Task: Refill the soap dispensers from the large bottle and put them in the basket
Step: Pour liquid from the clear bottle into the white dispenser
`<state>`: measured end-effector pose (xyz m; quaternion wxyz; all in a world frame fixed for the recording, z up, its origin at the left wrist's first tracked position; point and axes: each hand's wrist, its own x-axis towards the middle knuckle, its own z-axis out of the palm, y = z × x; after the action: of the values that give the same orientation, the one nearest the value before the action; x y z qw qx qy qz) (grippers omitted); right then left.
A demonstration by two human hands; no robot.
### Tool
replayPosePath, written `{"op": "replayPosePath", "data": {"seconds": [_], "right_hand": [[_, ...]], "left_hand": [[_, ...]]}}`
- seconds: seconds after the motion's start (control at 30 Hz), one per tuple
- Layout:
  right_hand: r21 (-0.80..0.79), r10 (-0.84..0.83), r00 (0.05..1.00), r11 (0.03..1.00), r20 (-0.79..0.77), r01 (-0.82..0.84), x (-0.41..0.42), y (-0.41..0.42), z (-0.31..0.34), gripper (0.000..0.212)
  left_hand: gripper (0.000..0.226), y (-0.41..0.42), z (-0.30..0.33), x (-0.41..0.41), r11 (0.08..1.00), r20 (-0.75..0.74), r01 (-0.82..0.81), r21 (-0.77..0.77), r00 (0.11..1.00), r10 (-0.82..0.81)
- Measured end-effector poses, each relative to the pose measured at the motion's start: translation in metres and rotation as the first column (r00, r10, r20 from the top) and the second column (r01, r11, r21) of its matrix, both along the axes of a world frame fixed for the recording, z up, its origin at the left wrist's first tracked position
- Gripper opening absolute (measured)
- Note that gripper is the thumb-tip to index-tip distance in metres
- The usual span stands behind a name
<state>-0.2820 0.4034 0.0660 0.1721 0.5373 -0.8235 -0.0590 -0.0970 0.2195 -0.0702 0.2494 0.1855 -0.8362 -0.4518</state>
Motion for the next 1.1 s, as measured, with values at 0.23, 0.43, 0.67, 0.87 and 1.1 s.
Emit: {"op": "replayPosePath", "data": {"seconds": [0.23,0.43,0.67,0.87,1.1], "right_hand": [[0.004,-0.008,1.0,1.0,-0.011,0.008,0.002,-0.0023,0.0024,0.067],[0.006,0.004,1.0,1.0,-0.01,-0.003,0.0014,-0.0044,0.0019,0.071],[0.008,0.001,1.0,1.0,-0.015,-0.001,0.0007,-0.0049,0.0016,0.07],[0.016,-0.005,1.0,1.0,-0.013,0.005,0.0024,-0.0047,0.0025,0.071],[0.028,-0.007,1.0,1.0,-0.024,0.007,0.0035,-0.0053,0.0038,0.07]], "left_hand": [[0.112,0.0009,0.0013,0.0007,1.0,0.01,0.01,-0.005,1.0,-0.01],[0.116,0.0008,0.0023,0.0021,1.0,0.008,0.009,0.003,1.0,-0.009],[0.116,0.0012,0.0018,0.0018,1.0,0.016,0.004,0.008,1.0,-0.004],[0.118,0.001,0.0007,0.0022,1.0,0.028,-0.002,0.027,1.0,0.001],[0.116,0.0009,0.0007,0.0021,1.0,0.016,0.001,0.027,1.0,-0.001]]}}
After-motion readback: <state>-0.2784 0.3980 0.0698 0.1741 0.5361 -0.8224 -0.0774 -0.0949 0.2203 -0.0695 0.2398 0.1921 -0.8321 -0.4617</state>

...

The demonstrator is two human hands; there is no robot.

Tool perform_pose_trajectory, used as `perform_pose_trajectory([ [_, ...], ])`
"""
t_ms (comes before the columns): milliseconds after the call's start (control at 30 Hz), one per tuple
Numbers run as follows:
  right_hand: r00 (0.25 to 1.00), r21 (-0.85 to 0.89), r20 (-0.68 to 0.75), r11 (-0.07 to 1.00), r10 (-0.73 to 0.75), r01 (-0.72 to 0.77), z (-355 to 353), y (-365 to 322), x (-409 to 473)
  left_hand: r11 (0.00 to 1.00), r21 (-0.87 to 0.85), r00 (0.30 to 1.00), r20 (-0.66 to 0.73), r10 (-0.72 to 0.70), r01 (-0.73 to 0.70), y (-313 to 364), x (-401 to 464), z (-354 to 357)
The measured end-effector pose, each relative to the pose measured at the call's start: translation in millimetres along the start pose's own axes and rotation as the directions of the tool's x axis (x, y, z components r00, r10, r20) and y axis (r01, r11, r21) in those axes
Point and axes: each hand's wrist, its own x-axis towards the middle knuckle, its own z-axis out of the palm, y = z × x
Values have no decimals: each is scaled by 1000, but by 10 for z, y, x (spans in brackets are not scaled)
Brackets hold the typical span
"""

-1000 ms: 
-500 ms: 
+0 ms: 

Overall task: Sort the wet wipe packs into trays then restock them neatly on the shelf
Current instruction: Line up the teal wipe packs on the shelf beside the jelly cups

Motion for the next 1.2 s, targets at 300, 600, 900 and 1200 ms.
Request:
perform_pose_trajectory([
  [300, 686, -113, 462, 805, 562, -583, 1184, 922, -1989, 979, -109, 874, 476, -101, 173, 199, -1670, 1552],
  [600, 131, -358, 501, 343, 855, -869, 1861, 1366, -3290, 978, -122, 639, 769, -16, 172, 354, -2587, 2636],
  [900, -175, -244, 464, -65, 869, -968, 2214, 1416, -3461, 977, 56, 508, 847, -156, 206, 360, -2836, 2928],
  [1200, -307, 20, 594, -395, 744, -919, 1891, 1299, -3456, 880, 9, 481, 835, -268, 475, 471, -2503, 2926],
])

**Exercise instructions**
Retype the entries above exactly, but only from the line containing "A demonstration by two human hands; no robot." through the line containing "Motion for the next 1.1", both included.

**Written solution**
A demonstration by two human hands; no robot.
### Tool
replayPosePath, written `{"op": "replayPosePath", "data": {"seconds": [_], "right_hand": [[_, ...]], "left_hand": [[_, ...]]}}`
- seconds: seconds after the motion's start (control at 30 Hz), one per tuple
- Layout:
  right_hand: r21 (-0.80..0.79), r10 (-0.84..0.83), r00 (0.05..1.00), r11 (0.03..1.00), r20 (-0.79..0.77), r01 (-0.82..0.84), x (-0.41..0.42), y (-0.41..0.42), z (-0.31..0.34), gripper (0.000..0.212)
  left_hand: gripper (0.000..0.226), y (-0.41..0.42), z (-0.30..0.33), x (-0.41..0.41), r11 (0.08..1.00), r20 (-0.75..0.74), r01 (-0.82..0.81), r21 (-0.77..0.77), r00 (0.11..1.00), r10 (-0.82..0.81)
- Measured end-effector poses, each relative to the pose measured at the motion's start: translation in metres and rotation as the first column (r00, r10, r20 from the top) and the second column (r01, r11, r21) of its matrix, both along the axes of a world frame fixed for the recording, z up, its origin at the left wrist's first tracked position
- Gripper opening absolute (measured)
- Note that gripper is the thumb-tip to index-tip distance in metres
- The usual span stands behind a name
<state>-0.2820 0.4034 0.0660 0.1721 0.5373 -0.8235 -0.0590 -0.0970 0.2195 -0.0702 0.2494 0.1855 -0.8362 -0.4518</state>
Motion for the next 1.1 s, as measured, with values at 0.23, 0.43, 0.67, 0.87 and 1.1 s.

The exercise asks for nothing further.